Summary
Darwin addresses the fact that his theory of natural selection
is not supported by findings in the geological (or fossil) record.
If Darwin’s theory of natural selection were true, paleontologists
studying fossils should be able to find intermediate links between
existing species and their parent forms throughout the geological
record. Unfortunately, those intermediate links have rarely been
found. To refute his theory’s critics, Darwin argues that the geological
record is imperfect. Changes in land over time mean that the remains
of all extinct species are not preserved in a manner that has allowed
scientists to reconstruct the history of species development.
Using Charles Lyell’s Principles of Geology,
Darwin argues that the physical makeup of the earth’s surface is
constantly in flux. Gradual land changes can clearly be seen in
the degradation of rocks on the seacoast and the subsequent deposit
of sediment in rivers and ocean, which results in changes to the
geological makeup of both land masses and bodies of water on the
earth’s surface. The rate of these changes, however, is exceedingly
slow—Darwin estimates that the denudation, or erosion, of the Weald,
a forest in England, took more than 300 million
years. The slow pace of changes to the land proves how unimaginably
long the life of the earth has been. Darwin argues that because
the earth has existed for an unfathomable number of years, the number
of changes that have taken place on its surface, including the number
of species that have formed, flourished, and eventually become extinct,
is infinite compared to the paltry holdings of fossils at geological
museums.
Clearly, then, many more species have existed than the
comparatively small number known to scientists. What happened to
all of the other species’ fossil remains? Some fossils may have
decayed in the ocean, as most sediment deposits are not thick enough
to withstand the persistent decay caused by waves. Oscillation of
sea levels may also have played a role in wiping out fossil remains.

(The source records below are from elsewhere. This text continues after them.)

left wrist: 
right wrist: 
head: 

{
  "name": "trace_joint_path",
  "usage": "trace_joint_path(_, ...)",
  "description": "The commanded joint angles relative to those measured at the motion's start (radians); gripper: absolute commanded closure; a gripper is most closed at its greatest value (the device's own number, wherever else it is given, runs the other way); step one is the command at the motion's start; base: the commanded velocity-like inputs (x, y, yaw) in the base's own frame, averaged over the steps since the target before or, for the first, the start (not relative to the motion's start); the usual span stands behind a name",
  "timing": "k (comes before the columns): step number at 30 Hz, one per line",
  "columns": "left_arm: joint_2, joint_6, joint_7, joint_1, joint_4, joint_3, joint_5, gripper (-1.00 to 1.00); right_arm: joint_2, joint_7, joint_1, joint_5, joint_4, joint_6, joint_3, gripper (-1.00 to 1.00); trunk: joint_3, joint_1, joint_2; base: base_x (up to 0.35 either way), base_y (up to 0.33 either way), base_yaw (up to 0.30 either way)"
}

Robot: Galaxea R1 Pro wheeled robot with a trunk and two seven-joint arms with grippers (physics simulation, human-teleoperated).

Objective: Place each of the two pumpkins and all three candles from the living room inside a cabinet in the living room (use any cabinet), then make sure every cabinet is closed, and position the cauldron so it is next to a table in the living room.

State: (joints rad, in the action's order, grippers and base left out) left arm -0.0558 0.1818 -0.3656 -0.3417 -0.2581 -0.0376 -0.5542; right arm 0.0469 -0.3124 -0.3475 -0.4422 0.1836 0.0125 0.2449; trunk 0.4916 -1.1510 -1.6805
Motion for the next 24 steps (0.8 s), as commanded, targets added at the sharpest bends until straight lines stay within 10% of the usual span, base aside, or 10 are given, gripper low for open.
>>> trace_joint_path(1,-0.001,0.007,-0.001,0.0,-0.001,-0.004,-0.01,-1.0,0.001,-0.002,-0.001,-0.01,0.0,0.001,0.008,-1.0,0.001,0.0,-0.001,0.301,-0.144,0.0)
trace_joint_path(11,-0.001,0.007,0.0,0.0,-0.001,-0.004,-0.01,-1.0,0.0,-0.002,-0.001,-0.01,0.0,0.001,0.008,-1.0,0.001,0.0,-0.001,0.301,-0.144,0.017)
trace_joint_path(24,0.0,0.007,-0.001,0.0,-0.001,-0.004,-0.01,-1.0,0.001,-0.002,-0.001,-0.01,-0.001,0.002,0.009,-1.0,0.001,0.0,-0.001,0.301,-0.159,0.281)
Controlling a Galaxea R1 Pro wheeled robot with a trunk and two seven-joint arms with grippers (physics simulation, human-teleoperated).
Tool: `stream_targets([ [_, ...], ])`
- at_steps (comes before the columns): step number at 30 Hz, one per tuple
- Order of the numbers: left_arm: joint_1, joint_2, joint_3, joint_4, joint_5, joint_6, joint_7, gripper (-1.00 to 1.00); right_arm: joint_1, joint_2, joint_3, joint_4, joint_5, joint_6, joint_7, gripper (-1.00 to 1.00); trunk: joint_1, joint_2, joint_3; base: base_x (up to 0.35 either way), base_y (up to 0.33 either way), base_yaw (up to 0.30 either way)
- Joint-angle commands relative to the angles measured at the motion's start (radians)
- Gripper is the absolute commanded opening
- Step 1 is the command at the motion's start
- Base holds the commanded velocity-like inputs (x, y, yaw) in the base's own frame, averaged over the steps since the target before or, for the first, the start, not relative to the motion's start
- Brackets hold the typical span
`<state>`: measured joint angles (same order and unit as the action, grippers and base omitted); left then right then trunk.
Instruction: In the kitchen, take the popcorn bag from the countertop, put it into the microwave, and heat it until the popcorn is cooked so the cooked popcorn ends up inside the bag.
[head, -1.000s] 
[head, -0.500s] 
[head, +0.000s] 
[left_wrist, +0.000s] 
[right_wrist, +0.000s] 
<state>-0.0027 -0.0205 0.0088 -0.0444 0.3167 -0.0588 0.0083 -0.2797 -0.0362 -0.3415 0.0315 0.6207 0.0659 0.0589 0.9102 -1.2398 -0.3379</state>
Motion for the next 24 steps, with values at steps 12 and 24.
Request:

New species that formed on land and emerged from low sea levels
could have been wiped out as the sea rose again. These changes leave
gaps in the fossil record, making some species appear to be extinct
before they actually are, or erasing the record of existence of
some species entirely. Moreover, the incompleteness of the fossil
record makes it difficult to distinguish between species and varieties
by using fossils alone, as many intermediate species have been lost
due to geological changes. Darwin argues that the fossil record
is intermittent, and scientists cannot rely on it to explain either
the totality of species existing at a time or the exact orders and
dates of extinction.
On the other hand, the intermittent nature of the fossil
record helps explain one of the potentially fatal flaws of Darwin’s
theory: If slow modification of species occurs through natural selection,
why do paleontologists see the abrupt appearance of whole groups
in the geological record without any sign of intermediate forms?
The imperfection of the geological record, Darwin suggests, means
that scientists can neither make an assumption about the date of
species formation according to the position of species’ remains
in the fossil record, nor assume that intermediate forms never existed
just because the species’ remains could not be found. Even if species
of the same group were found together in strata of fossil-bearing
rocks, scientists would not be able to conclude that these species
formed together, because changes in the geological composition of
the earth may have shifted preexisting formations. Scientists know
too little about the history of the earth to refute Darwin’s theory
simply based on the imperfect geological record.
Analysis
Darwin once again draws on existing uncertainties in scientific knowledge
to defend his theory of natural selection. Some naturalists dispute
Darwin’s theory because of its inconsistencies with the geological
record. However, Darwin turns these criticisms around, arguing that
the real uncertainty is not in his theory of natural selection but
in the geological record itself. He demonstrates just how much remains
unknown about the history and geology of the earth by pointing out
the mysteries of geological change—for example, the speed at which
sedimentation occurs, the ability of fossil formations to withstand
decay, and the broad changes in land formation that affect the preservation
of fossils. Darwin argues that uncertainties in geological and paleontological
theories should not result in the disqualification of his own scientific
inquiry and theorizing.
However, Darwin’s argument about the uncertainty of the
geological record is only partially correct. Future discoveries
in science would elucidate some of the uncertainties plaguing his
work. Geologists learned more about changes in the earth’s surface,
patching up inconsistencies in the geological record. Mendelian
genetics and mutation theory explained that the appearance of variations,
leading to species formation, was a sudden process—not the gradual process
of intermediate forms, as Darwin argued in his theory. On the other
hand, mutation theory also confirmed that natural selection did,
in fact, occur from the appearance of variations in a species—although
that appearance happened suddenly, rather than gradually, as Darwin
had theorized. If a variation occurred that was advantageous to
the organism, the organism would have a better chance of survival
and would be more likely to reproduce, spreading the advantageous
variations to its offspring and creating a new species. Aside from
the speed of the process, this is precisely what Darwin had argued.